AIM:The aim of the present study was to investigate the clinical performance of self-assembling peptide P11 -4 on non-cavitated initial proximal carious lesions 12 months after treatment.
METHODS:Twenty-six patients, aged between 18 and 65 years, with 35 carious lesions were included in this practice-based, uncontrolled, prospective case series. The opacity and size of the proximal lesions were evaluated visually at baseline and at day 360 using standardized single-tooth or bite-wing and digital-subtraction radiography. Pairwise evaluation of images was carried out in a randomized and blinded manner with respect to the time point.

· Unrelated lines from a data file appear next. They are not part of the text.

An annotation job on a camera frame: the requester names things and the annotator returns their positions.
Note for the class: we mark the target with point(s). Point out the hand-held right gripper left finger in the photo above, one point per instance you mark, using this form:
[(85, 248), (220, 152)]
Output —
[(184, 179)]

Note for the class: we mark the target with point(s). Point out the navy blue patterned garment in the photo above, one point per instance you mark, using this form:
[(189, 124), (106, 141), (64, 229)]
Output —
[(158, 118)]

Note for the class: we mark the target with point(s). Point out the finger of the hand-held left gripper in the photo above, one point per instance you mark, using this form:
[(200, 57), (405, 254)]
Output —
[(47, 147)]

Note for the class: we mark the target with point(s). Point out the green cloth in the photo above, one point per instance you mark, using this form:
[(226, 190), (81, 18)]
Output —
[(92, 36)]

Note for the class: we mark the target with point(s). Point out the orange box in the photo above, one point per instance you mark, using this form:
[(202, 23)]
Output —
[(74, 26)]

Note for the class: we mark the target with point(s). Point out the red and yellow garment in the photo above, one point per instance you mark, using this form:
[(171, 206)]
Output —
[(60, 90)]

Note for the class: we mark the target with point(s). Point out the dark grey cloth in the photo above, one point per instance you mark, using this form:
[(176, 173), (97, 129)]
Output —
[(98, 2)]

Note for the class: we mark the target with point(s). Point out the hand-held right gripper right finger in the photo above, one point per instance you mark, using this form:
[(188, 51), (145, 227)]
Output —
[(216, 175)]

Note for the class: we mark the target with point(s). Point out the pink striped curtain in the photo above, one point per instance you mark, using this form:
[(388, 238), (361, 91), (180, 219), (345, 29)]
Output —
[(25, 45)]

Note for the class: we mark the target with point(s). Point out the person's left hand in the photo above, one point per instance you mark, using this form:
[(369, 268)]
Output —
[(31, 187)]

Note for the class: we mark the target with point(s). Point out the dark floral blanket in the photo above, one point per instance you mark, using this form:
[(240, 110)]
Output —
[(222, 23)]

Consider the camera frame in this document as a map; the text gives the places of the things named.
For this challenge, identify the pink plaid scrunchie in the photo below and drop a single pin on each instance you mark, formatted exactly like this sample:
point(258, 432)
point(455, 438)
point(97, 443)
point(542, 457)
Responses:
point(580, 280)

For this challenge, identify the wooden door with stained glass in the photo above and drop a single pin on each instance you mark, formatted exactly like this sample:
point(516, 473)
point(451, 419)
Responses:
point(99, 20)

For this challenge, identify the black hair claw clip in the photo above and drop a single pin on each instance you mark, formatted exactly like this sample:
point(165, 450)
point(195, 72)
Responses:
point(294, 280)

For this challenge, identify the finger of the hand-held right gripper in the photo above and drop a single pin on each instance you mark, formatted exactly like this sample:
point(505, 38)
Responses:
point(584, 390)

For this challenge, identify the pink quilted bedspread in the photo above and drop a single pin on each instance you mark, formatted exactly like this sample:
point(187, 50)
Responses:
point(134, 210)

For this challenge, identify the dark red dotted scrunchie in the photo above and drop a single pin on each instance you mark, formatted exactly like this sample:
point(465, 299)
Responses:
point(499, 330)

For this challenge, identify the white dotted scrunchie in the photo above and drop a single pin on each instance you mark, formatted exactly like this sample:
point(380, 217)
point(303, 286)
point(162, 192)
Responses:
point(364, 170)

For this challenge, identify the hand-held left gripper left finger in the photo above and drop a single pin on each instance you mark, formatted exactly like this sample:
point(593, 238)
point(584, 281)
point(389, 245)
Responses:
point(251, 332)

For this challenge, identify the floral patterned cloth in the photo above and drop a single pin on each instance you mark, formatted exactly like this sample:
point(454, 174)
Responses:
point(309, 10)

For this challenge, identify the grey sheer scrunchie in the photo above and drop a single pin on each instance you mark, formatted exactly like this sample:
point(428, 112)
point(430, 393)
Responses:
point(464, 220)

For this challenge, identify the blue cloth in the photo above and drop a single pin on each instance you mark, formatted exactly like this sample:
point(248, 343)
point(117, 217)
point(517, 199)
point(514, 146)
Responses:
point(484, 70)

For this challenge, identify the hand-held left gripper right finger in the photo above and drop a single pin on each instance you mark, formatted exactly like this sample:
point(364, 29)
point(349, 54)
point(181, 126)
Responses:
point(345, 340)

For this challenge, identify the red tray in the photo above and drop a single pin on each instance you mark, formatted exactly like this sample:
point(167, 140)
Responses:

Twelve months after treatment of the proximal carious lesions, the visual evaluation showed a predominant shift toward regression of the initial lesions. Radiographic assessment yielded regression of the caries in 17 of 28 cases; four of 28 were regarded as unchanged, and seven of 28 lesions showed progression of the carious lesion. Combined assessment of clinical radiographs and digital subtraction radiographs confirmed the radiographic assessment, with 20 of 28 lesions showing total or partial regression, four unchanged, and four progressing.
CONCLUSION:Radiographic and digital subtraction analyses suggest that initial proximal carious lesions can regress after treatment with P11 -4, but additional factors might influence the overall treatment outcome.